所谓“数学形式”,就是用特定的数学语言,包括数学的符号语言、图象语言和文字语言,表达自然现象和社会现象的空间结构和数量关系,即具有相对固定样式的数学概念、法则、结论,它具有如下特征:

1)稳定性.数学概念、法则、结论等内容一旦成为“形式”,就有相对稳定的特征,决不会因环境、条件的变更而发生变化.

2)概括性.数学形式是无数具体事物经抽象概括的结果,应该是研究数量关系或图形本质属性的反应.

3)简洁性.最简单的往往是最深刻的,越简洁的东西就越具有生命力,越具使用价值.数学形式就以其表述方式的简洁而称道.

4)广泛性.数学形式的概括性决定了它具有广泛性,可真正达到华罗庚教授所说的“数学是一个原则,无数内容,一个方法,到处有用.

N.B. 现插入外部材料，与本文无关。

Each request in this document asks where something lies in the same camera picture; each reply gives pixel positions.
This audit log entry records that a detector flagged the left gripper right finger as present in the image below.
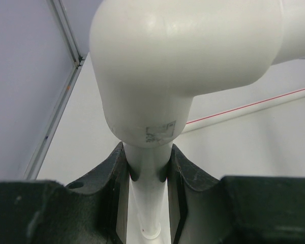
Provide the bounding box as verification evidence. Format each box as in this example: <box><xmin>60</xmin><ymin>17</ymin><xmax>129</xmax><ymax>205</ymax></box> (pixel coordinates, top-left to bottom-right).
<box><xmin>167</xmin><ymin>146</ymin><xmax>305</xmax><ymax>243</ymax></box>

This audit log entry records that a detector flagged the white PVC pipe frame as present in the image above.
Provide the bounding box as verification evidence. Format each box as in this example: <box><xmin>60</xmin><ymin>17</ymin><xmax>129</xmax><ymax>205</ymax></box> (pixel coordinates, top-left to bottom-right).
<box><xmin>89</xmin><ymin>1</ymin><xmax>305</xmax><ymax>243</ymax></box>

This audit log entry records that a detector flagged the grey aluminium frame post left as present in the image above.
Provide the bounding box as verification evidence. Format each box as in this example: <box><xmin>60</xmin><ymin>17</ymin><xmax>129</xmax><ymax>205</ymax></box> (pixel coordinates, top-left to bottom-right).
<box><xmin>19</xmin><ymin>1</ymin><xmax>85</xmax><ymax>179</ymax></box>

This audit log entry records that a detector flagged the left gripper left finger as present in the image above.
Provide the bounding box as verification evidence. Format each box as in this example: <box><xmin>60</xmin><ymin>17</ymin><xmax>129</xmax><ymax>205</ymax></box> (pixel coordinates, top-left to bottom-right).
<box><xmin>0</xmin><ymin>143</ymin><xmax>129</xmax><ymax>243</ymax></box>

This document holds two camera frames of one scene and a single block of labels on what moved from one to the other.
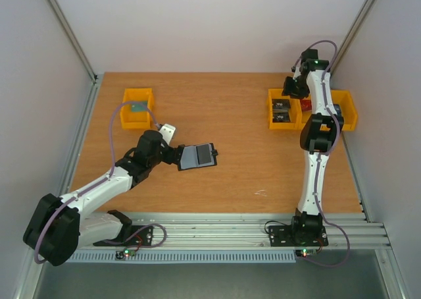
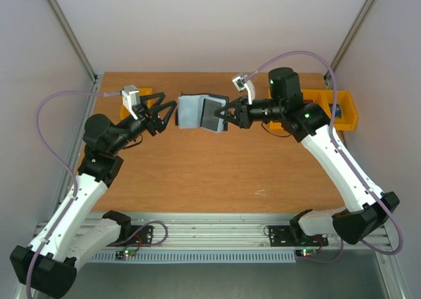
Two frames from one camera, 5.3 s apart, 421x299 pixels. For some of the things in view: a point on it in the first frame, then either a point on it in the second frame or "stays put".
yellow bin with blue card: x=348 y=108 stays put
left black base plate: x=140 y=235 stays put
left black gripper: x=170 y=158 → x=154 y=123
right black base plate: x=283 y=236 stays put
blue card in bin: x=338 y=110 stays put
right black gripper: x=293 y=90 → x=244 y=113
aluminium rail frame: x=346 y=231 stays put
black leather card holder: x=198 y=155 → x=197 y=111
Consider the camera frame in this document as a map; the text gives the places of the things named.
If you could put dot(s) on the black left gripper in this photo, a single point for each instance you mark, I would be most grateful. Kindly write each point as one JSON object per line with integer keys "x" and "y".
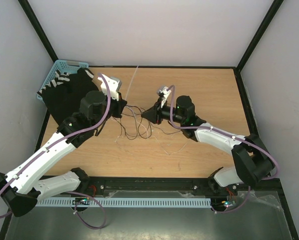
{"x": 119, "y": 105}

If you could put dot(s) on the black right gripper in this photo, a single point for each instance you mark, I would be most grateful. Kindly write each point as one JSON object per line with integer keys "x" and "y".
{"x": 154, "y": 114}

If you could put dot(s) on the white zip tie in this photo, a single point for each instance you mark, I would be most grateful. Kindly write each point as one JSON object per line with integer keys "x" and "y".
{"x": 131, "y": 82}

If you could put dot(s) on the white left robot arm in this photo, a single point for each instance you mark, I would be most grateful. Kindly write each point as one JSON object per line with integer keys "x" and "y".
{"x": 22, "y": 188}

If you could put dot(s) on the black striped cloth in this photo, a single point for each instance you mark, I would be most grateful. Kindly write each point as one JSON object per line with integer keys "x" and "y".
{"x": 63, "y": 94}

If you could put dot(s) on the blue plastic basket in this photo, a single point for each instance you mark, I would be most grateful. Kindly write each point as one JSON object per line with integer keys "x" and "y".
{"x": 64, "y": 66}

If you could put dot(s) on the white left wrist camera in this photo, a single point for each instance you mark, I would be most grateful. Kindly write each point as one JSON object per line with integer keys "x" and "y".
{"x": 112, "y": 84}

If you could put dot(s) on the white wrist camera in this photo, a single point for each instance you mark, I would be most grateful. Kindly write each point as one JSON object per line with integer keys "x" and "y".
{"x": 163, "y": 92}
{"x": 112, "y": 84}

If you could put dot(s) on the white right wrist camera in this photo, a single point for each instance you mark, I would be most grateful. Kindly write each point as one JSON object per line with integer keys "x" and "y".
{"x": 163, "y": 92}

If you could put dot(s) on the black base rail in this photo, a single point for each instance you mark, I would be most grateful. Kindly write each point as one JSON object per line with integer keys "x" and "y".
{"x": 103, "y": 186}

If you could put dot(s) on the black frame post left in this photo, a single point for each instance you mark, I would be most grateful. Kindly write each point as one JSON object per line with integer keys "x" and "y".
{"x": 29, "y": 12}

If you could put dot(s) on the black frame post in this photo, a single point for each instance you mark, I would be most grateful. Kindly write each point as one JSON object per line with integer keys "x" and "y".
{"x": 29, "y": 12}
{"x": 269, "y": 16}

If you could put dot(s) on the black frame post right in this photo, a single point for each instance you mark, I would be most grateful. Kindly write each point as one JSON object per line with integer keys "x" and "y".
{"x": 269, "y": 16}

5)可操作性.按照相关数学形式进行的程式化操作可称为行为模式.人的行为模式有两种,一种是需要智力投入、思维参与的行为模式;一种是较少需要智力投入、思维参与的行为模式.在数学学习和解决数学问题的所有活动中,创造性思维的含量只占少部分,运用更多的是程式化的操作.这种操作讲究的是熟练、准确、快速、高效.学生大多数解题是按既定法则进行模式化操作.即使是难度较大的需要一定的创造思维,但创造的“根”仍然扎在坚实的基本数学形式的土壤中.基本数学形式是创造的源泉与原型.当然,即便进行的是简单化、机械化、程序化的操作,也要在其中努力加大智力与思维的含量.

形式化有着不可否认的弊端:

1)形式化可能掩盖事物的本质,学生只会机械操作.

2)形式化会轻视过程,只知结论,不知来龙去脉.

3)形式化不利于学生对基础知识和基本能力的记忆及养成,教学中容易出现“开门见山,直达结论”的现象.

4)形式化会使学生产生思维惰性.

对概念、定理、法则和解题技法等若都能达到本质的理解固然很好,但毕竟有些内容要求学生在形式化的基础上形成机械记忆,并能投入操作应用即可.问题的关键是,哪些内容应保留形式,哪些内容需要否定形式,哪些内容需要形式和本质的和谐共处,这些不能靠主观臆断,而要靠我们老师在吃透新课程标准和新教材的基础上科学合理地来确定.一般来讲,数学教学之初,应该充分展示数学知识发生发展的过程,引导学生弄清本质,在熟练的基础上适度形式化,形成自己的技能,这样的知识学得牢固一些,对于大面积提高数学成绩也有帮助.再说行为模式,包括某些解题方法,必须引领学生在解题实践的过程中总结有典型意义的重要形式,且注意思维的参与,使这些行为模式的操作更有效.